## Task description
Would you return the listing exactly as written, apart from its pictures?

● ● ●

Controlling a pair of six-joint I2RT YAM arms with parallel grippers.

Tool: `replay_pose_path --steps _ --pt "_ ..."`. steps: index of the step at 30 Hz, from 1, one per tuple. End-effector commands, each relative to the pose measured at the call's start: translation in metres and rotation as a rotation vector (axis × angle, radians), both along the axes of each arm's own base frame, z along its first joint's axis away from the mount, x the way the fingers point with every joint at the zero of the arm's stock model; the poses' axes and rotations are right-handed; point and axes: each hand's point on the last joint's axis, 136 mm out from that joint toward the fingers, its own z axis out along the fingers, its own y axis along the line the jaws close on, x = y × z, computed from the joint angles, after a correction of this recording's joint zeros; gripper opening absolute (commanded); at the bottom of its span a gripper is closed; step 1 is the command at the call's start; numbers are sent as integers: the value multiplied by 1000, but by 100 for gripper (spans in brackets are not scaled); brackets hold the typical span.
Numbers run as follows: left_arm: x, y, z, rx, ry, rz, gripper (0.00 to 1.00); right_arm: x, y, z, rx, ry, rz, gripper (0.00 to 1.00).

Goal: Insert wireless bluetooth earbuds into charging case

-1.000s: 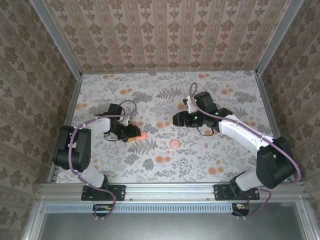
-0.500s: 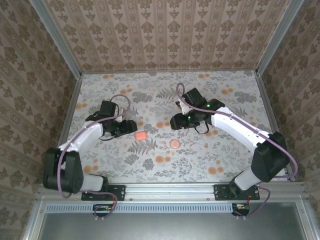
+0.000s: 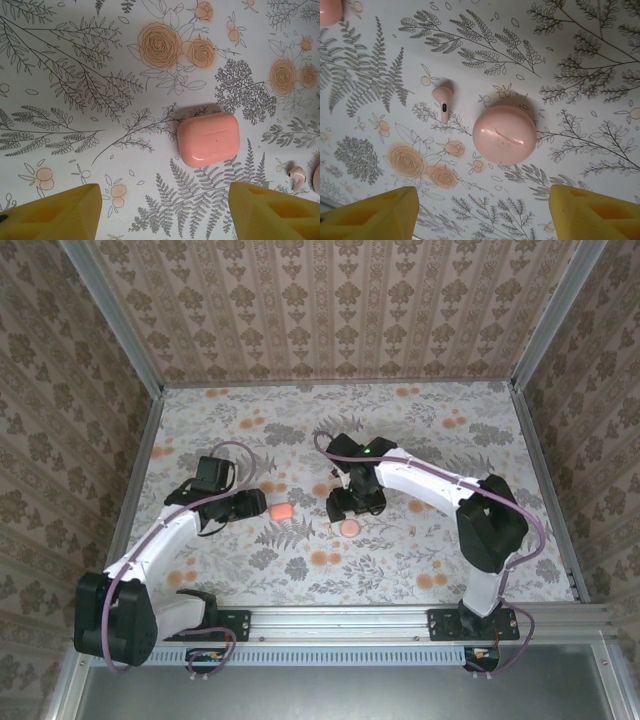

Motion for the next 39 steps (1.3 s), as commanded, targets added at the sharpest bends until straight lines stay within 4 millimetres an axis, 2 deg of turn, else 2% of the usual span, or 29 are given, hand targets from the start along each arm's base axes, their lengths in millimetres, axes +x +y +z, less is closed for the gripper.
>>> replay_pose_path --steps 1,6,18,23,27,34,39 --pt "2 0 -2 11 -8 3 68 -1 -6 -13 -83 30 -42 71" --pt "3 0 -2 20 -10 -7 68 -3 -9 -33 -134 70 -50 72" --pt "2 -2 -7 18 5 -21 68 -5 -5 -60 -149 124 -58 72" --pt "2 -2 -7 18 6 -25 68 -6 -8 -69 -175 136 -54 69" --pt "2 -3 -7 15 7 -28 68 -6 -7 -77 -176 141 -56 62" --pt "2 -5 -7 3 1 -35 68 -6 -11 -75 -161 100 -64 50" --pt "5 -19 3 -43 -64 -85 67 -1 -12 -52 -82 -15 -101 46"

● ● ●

## Completed exercise
Controlling a pair of six-joint I2RT YAM arms with parallel grippers.

Tool: `replay_pose_path --steps _ --pt "_ ..."`. steps: index of the step at 30 Hz, from 1, one per tuple. End-effector commands, each relative to the pose measured at the call's start: translation in metres and rotation as a rotation vector (axis × angle, radians), both along the axes of each arm's own base frame, z along its first joint's axis away from the mount, x the way the fingers point with every joint at the zero of the arm's stock model; the poses' axes and rotations are right-handed; point and axes: each hand's point on the last joint's axis, 136 mm out from that joint toward the fingers, its own z axis out along the fingers, its own y axis along the line the jaws close on, x = y × z, computed from the joint angles, after a correction of this recording's joint zeros; gripper opening absolute (commanded); at the bottom of its span a gripper is closed; step 1 is the command at the call's start; numbers are sent as integers: the value multiplied by 1000, but by 100 for gripper (spans in brackets are not scaled); brackets hold the typical span.
Numbers run as follows: left_arm: x, y, z, rx, ry, rz, gripper (0.00 to 1.00); right_arm: x, y, z, rx, ry, rz, gripper (0.00 to 1.00).

Goal: Insert wireless bluetooth earbuds into charging case

-1.000s: 
-0.500s: 
+0.000s: 

Motion for the next 39 steps (1.3 s), as commanded, targets added at the sharpest bends until straight lines stay within 4 millimetres an axis, 2 deg of turn, else 2% of the usual span, or 29 are given, hand targets from the start along each arm's base axes, their lengths in millimetres, axes +x +y +z, less is closed for the gripper.
>>> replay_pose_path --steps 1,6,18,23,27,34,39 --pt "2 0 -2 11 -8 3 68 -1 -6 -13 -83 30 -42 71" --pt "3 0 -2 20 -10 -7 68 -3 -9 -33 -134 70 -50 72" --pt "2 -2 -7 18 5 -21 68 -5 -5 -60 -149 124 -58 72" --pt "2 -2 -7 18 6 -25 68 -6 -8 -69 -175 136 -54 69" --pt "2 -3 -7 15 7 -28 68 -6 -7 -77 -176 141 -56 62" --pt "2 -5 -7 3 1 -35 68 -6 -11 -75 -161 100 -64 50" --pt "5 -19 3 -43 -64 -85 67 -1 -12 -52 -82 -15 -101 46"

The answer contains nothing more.